A grant scheme specifically for second-hand EVs must be the next step in Britain’s transition to a fully electric future.
The Government cancelled the £1,500 plug-in car grant (PiCG) earlier this month, with immediate effect. The move marks the end of one of the cornerstones of Government policy aimed at encouraging the initial take-up of electric vehicles (EVs). The grant was applied to over 500,000 vehicles and helped drastically increase sales of EVs in the UK. The scheme was a resounding success and is partly responsible for the strides towards full electrification made over the last decade.
The conclusion of the PiCG scheme was inevitable, as the UK enters a new phase in its transition to electric vehicles. The increasing number of EVs sold means it was becoming increasingly expensive for the treasury. Moreover, demand for EVs is skyrocketing with waiting lists for most electric cars.
However, it is essential the Government continues to support motorists looking to make the switch to EVs – especially car dependent families who rack up high annual mileage.
According to Ben Nelmes, Head of Policy at New AutoMotive;
“With the cost of petrol and diesel constantly rising, EVs can help lower the cost of living for British families, whilst also helping ensure the country stays on track to achieve its goal of net-zero by 2050.”
“In place of the PiCG, the Government should implement an interest-free loan scheme aimed at helping car-dependent families who drive the most miles purchase second hand EVs.”
“This scheme would not only help relieve cost-of-living pressures on these families who are struggling with fuel price rises, but also facilitate a quicker transition away from petrol and diesel cars.”
Current trends indicate EVs will become the dominant market segment of sales with or without subsidy in the next 1-2 years, as they reach price parity with ICE vehicles across all segments of the car market and continue to offer lower costs over the lifetime of a vehicle. The UK’s transition to electric vehicles is rapidly building pace, driven by public appetite for EVs and the superior value they offer over ICE vehicles.
Given this, the Government may be tempted to see the end of the PiCG as symbolising the transition outgrowing the need for the state to provide financial assistance to first time EV buyers, and view a zero-percentage interest loan scheme to support the purchase of second-hand EVs as unnecessary. However, such a scheme would facilitate a quicker transition away from ICE vehicles, whilst also helping to relieve cost-of-living pressures on car dependent families.
The massive savings offered by EVs compared to ICE alternatives are here to stay. Even after the conclusion of the conflict in Ukraine, downstream elements of the oil and gas industry are likely to seek to maintain revenue, keeping petrol and diesel costs high. EVs will continue to be exponentially cheaper to run than ICE vehicles.

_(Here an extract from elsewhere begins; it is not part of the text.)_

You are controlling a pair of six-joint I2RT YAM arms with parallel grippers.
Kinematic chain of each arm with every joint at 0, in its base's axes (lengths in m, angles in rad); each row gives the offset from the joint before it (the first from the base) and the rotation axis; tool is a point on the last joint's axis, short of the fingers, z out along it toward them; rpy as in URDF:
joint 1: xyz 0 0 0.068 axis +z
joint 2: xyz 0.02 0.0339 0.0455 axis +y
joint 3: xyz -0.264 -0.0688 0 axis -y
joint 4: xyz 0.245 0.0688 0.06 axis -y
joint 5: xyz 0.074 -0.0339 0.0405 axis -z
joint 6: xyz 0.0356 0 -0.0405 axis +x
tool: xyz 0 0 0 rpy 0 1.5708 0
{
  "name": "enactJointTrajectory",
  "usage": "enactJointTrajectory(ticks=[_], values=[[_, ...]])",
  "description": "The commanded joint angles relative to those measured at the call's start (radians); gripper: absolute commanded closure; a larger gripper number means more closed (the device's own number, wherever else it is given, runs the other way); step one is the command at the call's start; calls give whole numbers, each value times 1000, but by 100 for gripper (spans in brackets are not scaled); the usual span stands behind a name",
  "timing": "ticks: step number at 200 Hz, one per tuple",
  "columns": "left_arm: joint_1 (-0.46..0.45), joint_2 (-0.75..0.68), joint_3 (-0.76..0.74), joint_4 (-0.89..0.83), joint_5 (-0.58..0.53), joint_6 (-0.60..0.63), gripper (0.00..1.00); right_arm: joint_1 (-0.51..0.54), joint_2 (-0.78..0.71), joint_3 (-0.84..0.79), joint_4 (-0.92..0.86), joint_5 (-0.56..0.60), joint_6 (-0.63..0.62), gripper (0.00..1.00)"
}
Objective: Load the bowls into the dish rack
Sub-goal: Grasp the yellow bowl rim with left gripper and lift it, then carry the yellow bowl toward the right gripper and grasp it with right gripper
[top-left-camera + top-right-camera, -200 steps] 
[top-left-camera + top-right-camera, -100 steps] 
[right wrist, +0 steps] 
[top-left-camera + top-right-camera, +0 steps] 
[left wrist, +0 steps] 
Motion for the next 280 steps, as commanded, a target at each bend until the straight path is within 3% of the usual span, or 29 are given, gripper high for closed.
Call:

A scheme specifically for second-hand EVs would help make the long-term savings EVs offer more accessible to a broader range of Britons. It would function as a policy with a dual purpose – helping the country achieve its goals of net zero by 2050 and making the savings offered by EVs accessible to families hardest hit by the current cost-of-living crisis.
Given these factors, it must be the next step the Government takes in Britain’s journey to a fully electric future.